WOW!  They are both amazing!  Very well done!


----------



## ed4copies (Sep 14, 2005)

Anthony,

The rope LOOK is great!  As usual, I have to ask how will it sell???

I realize you don't know yet, but please advise as you show it-will people BUY a rope twist?  Is it comfortable to write with?  

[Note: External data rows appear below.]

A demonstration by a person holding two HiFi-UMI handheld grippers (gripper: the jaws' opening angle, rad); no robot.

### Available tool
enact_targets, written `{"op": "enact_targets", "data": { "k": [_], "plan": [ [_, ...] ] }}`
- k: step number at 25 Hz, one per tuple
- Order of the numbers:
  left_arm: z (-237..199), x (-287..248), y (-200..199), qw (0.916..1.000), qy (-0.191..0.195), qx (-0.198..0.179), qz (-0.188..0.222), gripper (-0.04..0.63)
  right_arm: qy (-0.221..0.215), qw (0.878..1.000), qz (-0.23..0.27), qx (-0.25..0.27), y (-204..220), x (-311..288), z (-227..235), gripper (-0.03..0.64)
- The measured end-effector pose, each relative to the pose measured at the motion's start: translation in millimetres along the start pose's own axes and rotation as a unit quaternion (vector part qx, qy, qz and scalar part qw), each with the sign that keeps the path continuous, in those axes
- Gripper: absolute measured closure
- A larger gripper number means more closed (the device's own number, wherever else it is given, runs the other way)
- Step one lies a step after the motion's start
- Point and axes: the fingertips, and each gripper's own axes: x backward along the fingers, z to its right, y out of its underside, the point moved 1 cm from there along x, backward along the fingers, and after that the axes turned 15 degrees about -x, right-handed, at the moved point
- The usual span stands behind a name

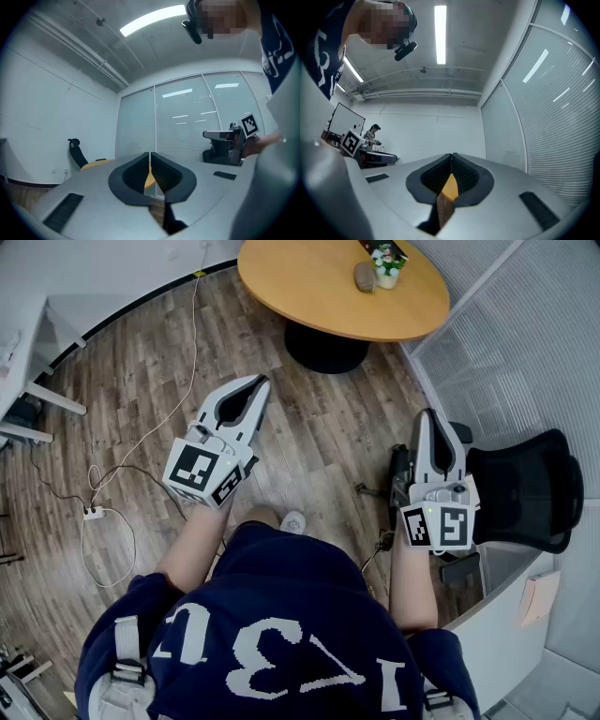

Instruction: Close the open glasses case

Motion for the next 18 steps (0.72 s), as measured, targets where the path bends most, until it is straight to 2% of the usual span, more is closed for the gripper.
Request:
{"op": "enact_targets", "data": {
  "k": [9,18],
  "plan": [
    [3,-5,-3,1.0,0.0,0.001,0.003,0.571,0.003,1.0,0.0,0.0,-4,2,6,0.583],
    [-9,-22,2,1.0,0.0,0.006,-0.002,0.571,0.012,1.0,0.004,-0.029,0,-20,21,0.583]
  ]
}}
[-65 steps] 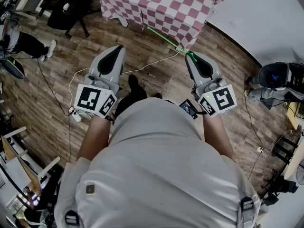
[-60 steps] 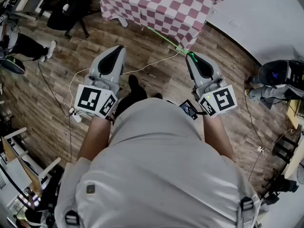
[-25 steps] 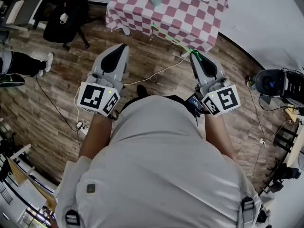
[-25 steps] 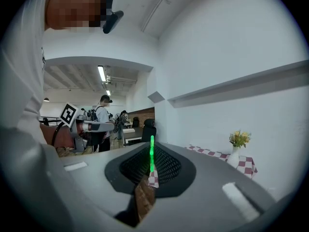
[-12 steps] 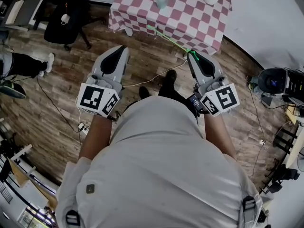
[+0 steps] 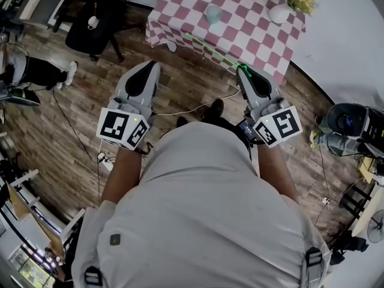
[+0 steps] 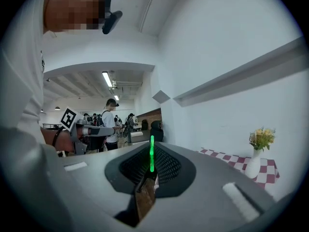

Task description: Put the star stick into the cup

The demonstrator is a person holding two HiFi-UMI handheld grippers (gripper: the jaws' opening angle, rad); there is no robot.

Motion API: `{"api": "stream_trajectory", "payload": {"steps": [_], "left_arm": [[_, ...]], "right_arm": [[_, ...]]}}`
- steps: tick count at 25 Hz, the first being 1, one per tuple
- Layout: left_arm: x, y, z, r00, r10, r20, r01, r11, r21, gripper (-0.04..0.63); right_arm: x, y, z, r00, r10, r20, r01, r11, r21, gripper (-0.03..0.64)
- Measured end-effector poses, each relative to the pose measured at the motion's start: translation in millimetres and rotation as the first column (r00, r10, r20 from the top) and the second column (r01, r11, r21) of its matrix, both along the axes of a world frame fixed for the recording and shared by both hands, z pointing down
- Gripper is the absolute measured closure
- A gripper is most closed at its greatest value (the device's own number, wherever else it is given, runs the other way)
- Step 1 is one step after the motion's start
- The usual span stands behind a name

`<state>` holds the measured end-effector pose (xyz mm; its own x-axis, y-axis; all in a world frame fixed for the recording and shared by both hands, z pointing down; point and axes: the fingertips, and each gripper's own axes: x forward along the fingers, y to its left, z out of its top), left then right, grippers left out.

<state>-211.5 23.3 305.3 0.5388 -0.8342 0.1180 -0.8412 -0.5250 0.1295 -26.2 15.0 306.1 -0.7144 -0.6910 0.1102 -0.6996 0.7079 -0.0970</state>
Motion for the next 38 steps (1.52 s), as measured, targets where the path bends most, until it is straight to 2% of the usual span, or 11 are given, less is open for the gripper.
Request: {"api": "stream_trajectory", "payload": {"steps": [17,23,32,38], "left_arm": [[120,-92,-4,0.999,-0.049,0.017,0.049,0.999,0.019,0.591],[159,-99,-1,0.999,-0.013,0.041,0.012,1.0,0.018,0.591],[191,-120,-4,0.998,0.048,0.041,-0.049,0.999,0.019,0.591],[198,-139,-5,0.997,0.074,0.027,-0.074,0.997,0.024,0.591]], "right_arm": [[120,-104,2,0.999,-0.048,0.023,0.047,0.999,0.011,0.589],[158,-112,2,0.999,-0.021,0.035,0.021,1.0,0.013,0.589],[186,-120,4,0.998,0.025,0.05,-0.025,1.0,0.004,0.589],[187,-132,7,0.999,0.035,0.041,-0.035,0.999,-0.009,0.589]]}}
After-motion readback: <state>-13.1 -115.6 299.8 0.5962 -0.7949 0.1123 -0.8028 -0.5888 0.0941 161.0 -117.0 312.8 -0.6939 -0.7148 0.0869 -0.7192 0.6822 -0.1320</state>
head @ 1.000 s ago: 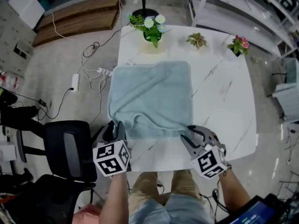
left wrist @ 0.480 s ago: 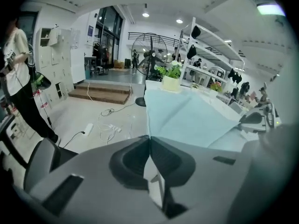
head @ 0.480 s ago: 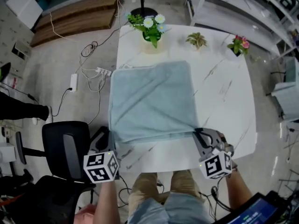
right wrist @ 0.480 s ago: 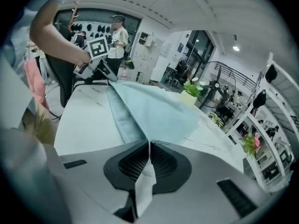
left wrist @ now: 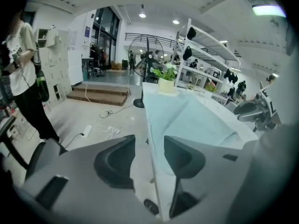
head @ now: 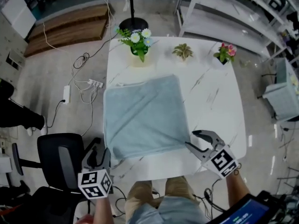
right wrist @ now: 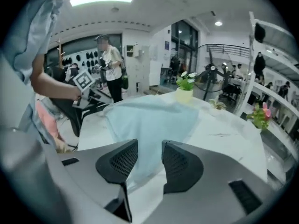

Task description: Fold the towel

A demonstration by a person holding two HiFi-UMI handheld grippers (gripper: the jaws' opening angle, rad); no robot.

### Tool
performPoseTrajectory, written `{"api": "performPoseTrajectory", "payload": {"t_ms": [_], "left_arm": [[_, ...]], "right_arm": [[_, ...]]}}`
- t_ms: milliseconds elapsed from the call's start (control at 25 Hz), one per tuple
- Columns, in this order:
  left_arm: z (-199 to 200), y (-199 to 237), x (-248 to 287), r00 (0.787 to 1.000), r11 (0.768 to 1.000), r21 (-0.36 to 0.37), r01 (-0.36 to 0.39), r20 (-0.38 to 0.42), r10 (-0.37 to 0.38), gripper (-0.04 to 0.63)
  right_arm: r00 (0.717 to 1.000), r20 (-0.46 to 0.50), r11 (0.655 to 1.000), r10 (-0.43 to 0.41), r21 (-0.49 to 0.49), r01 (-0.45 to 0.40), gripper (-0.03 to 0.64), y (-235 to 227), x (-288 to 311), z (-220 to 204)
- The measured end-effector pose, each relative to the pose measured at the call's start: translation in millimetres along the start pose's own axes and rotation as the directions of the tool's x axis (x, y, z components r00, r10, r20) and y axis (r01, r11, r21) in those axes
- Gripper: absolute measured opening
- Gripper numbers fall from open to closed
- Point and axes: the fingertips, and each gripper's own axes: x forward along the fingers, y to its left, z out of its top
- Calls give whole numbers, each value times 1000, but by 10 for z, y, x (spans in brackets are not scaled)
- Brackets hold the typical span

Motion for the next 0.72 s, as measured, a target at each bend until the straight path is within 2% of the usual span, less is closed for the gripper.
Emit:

Again, it is IMPRESSIVE to a bunch of pen makers, including me!![]


----------



## CPDesigns (Sep 14, 2005)

Love the combo... I need to get me one of those mills.[]


----------



## vick (Sep 14, 2005)

They all look great Anthony, to my eye the spiral seems to work a little better on the Gents, than the jr.  The striped Ebonite looks fantastic as well.


----------



## chigdon (Sep 14, 2005)

They are awesome.  I was already on the verge to get a mill like yours -- now it is a definate.  I prefer the flat myself.


----------



## Darley (Sep 14, 2005)

Great pens Anthony, like the combo


----------



## swm6500 (Sep 14, 2005)

Wonderful looking pens Anthony. You are giving the Legacy a work out I see.


----------



## PenWorks (Sep 15, 2005)

Ed, I am making a bunch for the San Fransico pen show, That will be a good idea how they will sell. They feel good in the hand. But I really like the way the flats feel. We will see.

Thanks for the comments.


----------



## btboone (Sep 15, 2005)

Anthony, when is your show?


----------



## pastorbill1952 (Sep 15, 2005)

Great looking pens Anthony.  I like them all but the combo draws my attention the most.  Now if you can only do a closed end rope.


----------



## nilsatcraft (Sep 15, 2005)

Awesome pens...."AS USUAL" (my thoughts exactly, Griz).  Anthony, how about making an ugly slimline just to make us feel better about our turnings.  Maybe one with some tear out and a bad fit, perhaps a bad finish and an assembly problem.  No?  OK, well keep those amazing pens coming then. []


----------



## elody21 (Sep 15, 2005)

AMAZINGLY BEAUTIFUL!!!!!!!!!!!!!!!!


----------



## PenWorks (Sep 15, 2005)

> _Originally posted by nilsatcraft_
> <br />  how about making an ugly slimline just to make us feel better about our turnings.  Maybe one with some tear out and a bad fit, perhaps a bad finish and an assembly problem.



I tell you what Nils, I used what few slim lines I had laying around on my first go around. The duaghter got one and so did the wife, So that should tell you something. I don't give first line pens away []
But send me a 100 slim lines and I will work on that for you [8D]


----------



## csb333 (Sep 15, 2005)

That ebonite looks great. The design is beautiful. Chris Byrnes


----------



## woodscavenger (Sep 15, 2005)

What finish are you using Anthony.


----------



## PenWorks (Sep 15, 2005)

> _Originally posted by woodscavenger_
> <br />What finish are you using Anthony.


1.On the flat & the Combo Statesmen- 3 coats of Waterlox with a day dry time in between and then a light buff.
2. The Baron Twist was a spray Deft gloss
3. Ebonite was just sand and buff


----------



## Glenn McCullough (Sep 16, 2005)

Real nice stuff. The first spiral has a higher sheen. Are the others the same or is the camera to blame?  Do you use a friction polish, rub on or spray?


----------



## PenWorks (Sep 16, 2005)

Glenn, the Baron has a spray on Deft gloss finish, very shinny. The large combo statesmen has a wipe on Waterlox oil finish, which gives it a nice low sheen and has the appearence of bare wood.


----------



## jvsank (Sep 16, 2005)

Wonderful job on all of them


----------



## arjudy (Sep 16, 2005)

Very nice work!


----------



## atvrules1 (Sep 16, 2005)

They all look great Anthony.  The finish sure stands out also.  Great combos of material, shape and finish.  Can't get better than that.


----------